Anyway, I see the DVD (yes, it's out on DVD) can be had for around $10, so I think I'm going to try to find a copy locally and pick it up.

Tuesday, January 28, 2003

A Little Young To Be A Designated Driver

Maybe Dad had been drinking? Hmmmm. My oldest is 7, I don't think she could see to drive the car.
Could Blogging Be Dangerous To Your Health?

You...yes....YOU! Get up off your arse and get moving. Don't spend all day reading blogs, chatting, or playing your favorite on-line games! According to the European Repiratory Journal you can die from sitting in front of your computer for too long. Check out some of the comments to the article as well, you might find a few of them interesting. One woman claims her husband died from it. Of course, she says 1995 was when he died, long before the Internet was a popular as it is today. Probably died from a heart attack. Another guy built a computer desk that makes him stand to use it. Wow, that would just be too uncomfortable for me.

Well, do Jack a favor and move around a bit, wouldn't want you to die of a blood clot because you were spending too much time reading my blog.

Saturday, January 25, 2003

New Worm Crippling the Internet

If you have noticed that many sites are off-line or hard to get to, it is due to a new worm that is affecting servers running Microsoft SQL. It's affecting the core Internet routers. Here's a picture of the state of the Internet as of 8:00AM GMT 1/25/2003:

The techy explanation (Thanks to HD Moore (sflist_at_digitaloffense.net and Worm Info) for this):

A worm which exploits a (new?) vulnerability in SQL Server is bringing the core routers to a grinding halt. The speed of the propagation can be attributed to the attack method and simplicity of the code. The worm sends a 376-byte UDP packet to port 1434 of each random target, each vulnerable system will immediately start propagating itself. Since UDP is connection-less, the worm is able to spread much more quickly than those using your standard TCP-based attack vectors (no connect timeouts).

And also from HD Moore:

While there were some intermittent network problems before, it wasn't until about 12:00 AM CST (01/25/03) that the worm started causing seriouis trauma to UUNET/Worldcom's backbone.

The worm appears to be abusing a stack overflow vulnerability reported a few months ago by David Litchfield, the original advisory can be found here:


There are still reports of the worm successfully exploiting patched systems as well, but I have not been able to verify that.

Disabling the worm is as easy as killing the sqlserver.exe process or just rebooting the box. Just make sure that you unplug the system from the network before it comes back up.

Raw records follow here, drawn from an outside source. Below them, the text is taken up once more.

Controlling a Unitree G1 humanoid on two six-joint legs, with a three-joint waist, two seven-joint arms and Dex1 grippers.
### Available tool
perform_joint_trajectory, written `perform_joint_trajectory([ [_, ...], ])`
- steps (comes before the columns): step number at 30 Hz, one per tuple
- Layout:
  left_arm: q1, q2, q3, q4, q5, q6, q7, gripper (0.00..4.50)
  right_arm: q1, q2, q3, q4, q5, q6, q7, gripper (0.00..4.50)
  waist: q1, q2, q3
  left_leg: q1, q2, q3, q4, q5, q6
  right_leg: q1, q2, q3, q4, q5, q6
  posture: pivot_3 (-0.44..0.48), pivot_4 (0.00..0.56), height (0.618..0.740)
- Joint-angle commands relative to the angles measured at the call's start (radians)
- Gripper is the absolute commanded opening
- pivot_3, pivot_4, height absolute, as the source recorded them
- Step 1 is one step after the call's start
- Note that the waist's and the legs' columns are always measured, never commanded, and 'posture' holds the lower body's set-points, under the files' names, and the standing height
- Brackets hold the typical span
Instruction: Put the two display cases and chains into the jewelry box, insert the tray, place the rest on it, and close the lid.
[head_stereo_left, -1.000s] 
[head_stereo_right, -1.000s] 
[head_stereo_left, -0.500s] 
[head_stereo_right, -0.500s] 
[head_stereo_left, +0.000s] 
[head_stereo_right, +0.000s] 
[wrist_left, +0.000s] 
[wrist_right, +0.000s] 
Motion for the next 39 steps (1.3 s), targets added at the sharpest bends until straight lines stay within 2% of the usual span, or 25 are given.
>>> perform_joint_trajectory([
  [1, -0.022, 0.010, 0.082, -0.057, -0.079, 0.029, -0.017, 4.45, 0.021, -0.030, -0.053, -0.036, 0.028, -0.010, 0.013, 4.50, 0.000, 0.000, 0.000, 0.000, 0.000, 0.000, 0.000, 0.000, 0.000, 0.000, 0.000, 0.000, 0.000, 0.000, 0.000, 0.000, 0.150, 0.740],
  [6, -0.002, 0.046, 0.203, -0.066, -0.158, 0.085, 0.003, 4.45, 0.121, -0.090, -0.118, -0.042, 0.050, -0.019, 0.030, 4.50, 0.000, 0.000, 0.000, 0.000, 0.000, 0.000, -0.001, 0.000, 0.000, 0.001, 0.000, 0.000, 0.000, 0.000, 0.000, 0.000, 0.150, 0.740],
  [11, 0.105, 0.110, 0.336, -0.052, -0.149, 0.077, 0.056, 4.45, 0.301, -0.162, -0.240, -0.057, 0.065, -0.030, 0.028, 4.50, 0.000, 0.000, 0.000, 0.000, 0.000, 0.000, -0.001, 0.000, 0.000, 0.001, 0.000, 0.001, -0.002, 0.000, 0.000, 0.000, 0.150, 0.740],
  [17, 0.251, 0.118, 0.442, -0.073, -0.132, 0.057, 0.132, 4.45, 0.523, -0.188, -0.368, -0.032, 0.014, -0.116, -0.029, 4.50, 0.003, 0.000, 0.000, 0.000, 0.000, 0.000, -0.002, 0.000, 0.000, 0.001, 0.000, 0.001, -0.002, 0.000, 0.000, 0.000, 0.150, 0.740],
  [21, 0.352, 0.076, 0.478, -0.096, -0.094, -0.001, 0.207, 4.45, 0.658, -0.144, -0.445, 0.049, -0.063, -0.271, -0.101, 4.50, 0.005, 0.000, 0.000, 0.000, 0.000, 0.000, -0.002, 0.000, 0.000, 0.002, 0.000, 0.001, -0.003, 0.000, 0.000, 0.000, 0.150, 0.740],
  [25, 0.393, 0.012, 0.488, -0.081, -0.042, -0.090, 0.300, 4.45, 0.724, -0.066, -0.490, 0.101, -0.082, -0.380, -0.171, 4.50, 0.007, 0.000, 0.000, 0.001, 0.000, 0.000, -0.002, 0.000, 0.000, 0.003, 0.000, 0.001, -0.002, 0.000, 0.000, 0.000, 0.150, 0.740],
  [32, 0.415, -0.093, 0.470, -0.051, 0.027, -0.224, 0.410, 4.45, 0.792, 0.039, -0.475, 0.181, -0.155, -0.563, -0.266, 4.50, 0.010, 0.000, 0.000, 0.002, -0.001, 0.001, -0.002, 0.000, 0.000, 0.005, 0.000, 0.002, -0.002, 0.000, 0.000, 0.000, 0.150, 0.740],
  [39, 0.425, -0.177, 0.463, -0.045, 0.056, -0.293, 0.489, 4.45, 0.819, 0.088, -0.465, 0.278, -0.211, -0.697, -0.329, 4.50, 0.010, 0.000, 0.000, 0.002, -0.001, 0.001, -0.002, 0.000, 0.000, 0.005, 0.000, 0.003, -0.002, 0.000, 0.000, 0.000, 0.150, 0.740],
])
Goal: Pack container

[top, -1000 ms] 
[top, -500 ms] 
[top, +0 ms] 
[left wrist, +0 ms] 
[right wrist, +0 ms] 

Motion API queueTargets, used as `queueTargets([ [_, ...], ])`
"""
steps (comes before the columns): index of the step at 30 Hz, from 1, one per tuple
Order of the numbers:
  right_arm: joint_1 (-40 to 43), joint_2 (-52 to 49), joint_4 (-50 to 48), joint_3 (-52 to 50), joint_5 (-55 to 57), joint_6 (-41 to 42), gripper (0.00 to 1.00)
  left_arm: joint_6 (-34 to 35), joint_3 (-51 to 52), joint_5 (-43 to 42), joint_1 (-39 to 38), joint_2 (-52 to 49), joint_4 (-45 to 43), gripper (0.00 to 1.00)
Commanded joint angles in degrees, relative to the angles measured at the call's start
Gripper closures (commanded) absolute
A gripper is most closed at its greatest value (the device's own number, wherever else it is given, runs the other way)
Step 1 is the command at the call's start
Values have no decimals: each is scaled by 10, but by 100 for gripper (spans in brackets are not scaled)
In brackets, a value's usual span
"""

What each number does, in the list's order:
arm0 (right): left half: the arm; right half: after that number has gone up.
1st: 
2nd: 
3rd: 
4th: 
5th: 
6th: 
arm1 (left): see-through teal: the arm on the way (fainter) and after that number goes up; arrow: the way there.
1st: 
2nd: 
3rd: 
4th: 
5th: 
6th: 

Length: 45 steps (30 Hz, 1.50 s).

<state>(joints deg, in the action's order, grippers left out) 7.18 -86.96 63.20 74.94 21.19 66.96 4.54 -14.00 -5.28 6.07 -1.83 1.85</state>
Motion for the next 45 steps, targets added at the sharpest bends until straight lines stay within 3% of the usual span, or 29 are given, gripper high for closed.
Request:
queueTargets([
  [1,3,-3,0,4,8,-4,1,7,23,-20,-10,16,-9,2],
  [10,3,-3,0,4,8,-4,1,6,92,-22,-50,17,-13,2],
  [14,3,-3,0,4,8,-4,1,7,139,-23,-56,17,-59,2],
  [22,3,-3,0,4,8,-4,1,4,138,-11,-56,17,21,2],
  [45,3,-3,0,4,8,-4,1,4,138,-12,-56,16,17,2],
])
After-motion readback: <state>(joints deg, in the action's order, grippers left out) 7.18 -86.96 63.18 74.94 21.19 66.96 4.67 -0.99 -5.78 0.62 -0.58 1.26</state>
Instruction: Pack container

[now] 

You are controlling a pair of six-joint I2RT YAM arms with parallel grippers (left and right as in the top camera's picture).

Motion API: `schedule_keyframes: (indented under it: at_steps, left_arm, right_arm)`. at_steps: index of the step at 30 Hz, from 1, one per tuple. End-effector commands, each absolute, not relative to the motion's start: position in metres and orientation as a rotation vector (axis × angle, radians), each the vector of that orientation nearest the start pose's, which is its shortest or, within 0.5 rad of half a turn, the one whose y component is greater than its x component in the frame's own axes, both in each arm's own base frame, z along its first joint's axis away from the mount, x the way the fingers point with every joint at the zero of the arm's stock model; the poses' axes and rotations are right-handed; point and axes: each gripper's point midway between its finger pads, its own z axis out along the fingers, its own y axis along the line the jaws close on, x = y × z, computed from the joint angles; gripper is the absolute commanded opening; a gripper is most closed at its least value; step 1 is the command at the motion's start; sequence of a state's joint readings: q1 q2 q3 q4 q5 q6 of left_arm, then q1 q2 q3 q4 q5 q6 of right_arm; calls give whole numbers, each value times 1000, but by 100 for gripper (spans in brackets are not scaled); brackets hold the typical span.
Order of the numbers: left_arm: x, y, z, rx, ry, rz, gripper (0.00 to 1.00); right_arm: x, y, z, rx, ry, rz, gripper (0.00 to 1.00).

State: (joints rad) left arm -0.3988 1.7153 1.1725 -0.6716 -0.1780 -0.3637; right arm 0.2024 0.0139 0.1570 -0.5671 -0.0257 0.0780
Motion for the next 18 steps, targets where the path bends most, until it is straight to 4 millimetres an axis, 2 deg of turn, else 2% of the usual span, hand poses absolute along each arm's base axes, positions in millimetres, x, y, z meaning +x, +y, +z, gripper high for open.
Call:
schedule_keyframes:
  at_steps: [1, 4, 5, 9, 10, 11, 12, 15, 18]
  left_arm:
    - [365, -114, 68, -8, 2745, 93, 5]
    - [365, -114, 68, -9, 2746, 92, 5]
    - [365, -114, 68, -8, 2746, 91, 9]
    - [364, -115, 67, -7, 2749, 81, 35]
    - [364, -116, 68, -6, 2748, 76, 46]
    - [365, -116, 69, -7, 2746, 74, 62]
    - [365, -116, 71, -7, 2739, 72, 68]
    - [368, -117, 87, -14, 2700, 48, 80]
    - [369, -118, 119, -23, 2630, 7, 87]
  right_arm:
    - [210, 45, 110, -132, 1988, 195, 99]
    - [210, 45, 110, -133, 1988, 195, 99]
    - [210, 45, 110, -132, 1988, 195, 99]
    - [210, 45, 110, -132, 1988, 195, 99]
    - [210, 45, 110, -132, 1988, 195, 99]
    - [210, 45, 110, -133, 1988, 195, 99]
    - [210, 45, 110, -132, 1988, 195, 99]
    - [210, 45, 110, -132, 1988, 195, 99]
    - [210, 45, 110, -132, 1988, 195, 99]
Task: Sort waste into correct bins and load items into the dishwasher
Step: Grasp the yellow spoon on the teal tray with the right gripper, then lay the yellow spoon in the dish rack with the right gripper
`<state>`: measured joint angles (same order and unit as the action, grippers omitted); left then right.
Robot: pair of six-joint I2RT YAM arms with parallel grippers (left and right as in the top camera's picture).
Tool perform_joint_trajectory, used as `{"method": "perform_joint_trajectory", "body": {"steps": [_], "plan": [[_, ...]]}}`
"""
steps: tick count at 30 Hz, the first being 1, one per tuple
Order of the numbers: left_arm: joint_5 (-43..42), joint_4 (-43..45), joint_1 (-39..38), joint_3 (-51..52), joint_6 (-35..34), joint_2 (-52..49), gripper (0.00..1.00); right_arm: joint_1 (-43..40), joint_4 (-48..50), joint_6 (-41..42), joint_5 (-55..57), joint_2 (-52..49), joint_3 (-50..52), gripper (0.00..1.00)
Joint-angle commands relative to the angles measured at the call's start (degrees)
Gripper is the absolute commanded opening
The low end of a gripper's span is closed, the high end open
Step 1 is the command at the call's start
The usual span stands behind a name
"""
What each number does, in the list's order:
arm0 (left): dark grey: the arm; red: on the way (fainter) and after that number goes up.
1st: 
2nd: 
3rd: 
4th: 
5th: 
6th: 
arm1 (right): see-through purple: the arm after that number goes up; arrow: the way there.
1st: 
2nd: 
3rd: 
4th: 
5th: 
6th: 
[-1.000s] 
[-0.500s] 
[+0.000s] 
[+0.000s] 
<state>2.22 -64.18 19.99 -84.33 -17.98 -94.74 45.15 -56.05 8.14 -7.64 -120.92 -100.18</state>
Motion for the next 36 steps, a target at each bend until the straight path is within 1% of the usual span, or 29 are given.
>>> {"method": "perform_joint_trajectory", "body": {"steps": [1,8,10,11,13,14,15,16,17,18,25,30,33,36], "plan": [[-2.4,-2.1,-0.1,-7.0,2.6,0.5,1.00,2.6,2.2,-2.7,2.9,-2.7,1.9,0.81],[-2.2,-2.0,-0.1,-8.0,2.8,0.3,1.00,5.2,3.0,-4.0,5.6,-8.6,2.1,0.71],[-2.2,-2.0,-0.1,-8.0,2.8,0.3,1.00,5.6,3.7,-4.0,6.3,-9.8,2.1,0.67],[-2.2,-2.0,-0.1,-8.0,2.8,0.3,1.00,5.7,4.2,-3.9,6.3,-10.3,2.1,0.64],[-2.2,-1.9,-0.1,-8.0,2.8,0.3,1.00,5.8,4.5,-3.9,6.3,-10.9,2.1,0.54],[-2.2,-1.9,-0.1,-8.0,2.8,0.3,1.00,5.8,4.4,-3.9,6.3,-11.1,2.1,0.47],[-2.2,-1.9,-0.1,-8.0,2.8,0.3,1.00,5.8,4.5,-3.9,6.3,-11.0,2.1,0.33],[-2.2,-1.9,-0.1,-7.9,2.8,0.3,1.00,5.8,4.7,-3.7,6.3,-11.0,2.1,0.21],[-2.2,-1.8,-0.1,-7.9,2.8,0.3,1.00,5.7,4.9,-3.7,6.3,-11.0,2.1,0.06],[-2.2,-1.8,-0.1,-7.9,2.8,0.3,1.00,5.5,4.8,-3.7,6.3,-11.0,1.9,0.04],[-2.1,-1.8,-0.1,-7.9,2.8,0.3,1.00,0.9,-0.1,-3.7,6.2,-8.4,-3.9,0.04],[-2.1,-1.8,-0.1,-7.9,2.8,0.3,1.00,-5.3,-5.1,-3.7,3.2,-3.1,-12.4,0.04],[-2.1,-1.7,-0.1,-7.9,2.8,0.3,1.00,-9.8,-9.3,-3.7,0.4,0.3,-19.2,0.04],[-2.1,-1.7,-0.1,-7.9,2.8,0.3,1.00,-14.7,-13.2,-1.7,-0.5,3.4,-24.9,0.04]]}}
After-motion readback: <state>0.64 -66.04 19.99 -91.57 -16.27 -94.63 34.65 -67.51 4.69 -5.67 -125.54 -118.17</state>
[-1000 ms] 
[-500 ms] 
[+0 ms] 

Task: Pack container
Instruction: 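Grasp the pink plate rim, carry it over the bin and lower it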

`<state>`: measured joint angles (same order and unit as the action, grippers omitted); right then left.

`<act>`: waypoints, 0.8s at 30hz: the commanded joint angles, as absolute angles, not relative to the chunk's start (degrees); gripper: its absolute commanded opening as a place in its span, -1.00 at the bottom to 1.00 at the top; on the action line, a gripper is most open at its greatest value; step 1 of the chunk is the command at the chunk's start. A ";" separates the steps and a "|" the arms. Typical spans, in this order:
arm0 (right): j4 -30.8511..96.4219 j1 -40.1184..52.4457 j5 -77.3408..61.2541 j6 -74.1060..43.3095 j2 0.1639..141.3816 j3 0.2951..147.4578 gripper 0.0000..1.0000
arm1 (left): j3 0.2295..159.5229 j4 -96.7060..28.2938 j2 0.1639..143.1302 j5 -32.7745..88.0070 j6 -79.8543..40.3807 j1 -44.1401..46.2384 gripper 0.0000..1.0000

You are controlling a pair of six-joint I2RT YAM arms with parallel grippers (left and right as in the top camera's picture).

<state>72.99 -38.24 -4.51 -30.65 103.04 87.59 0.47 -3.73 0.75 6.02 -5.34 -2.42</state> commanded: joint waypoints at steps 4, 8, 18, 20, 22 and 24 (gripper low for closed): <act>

The patch: Q323875_SQL2000_SP2_en.EXE

More disassemblies:


I posted a local mirror to the Switch to....Linux post I made below because it was offline, and wondered what was going on. This explains it.

Friday, January 24, 2003

More "Switch" Hitters

I have many Canadian friends, and in keeping with the 'Switch To' thread, here's another interesting one:

Switch to.....Canada?

Not really funny (well it could be, depending on your political leanings) but the site is interesting. Please link all the psycho anti-war activists you know to it. Maybe we can jettison a few....

Do We Really Want This?

The Pentagon is deploying videophones to "public affairs officers" in order to "counter hostile propaganda". So now when some knob of a 'journalist' reports that the US military has bombed some civilian target near the front lines without verifying the information, the Pentagon can counter with video feed directly from the front lines.

Sounds all well and good, and might actually show some of the more empty-headed anti-war protesters that they shouldn't take every word that comes from a foreign (hostile) country's government as their gospel. But what happens if one of these public affairs officers (PAO) is in the midst of giving a 'report' and the enemy forces penetrate the area during a counter-attack? You could potentially have very graphic scenes of American soldiers (or the PAO) being killed or severely injured. They are also talking about putting one of these video phones with a B-2 bomber crew. What happens if the plane gets shot down (I know, very unlikely) or has a malfunction and crashes? I don't think that would have the desired effect that the Pentagon is hoping for by deploying this new technology.

Of course, the video feed is supposed to go to 'journalists' who would hopefully edit out such events, or choose to report them without the accompanying video. However, we all know that the broadcast news media will at one point just start streaming the information 'live' and without any editing, or choose to release the whole grizzly affair anyway, saying that the people have a 'right to know'.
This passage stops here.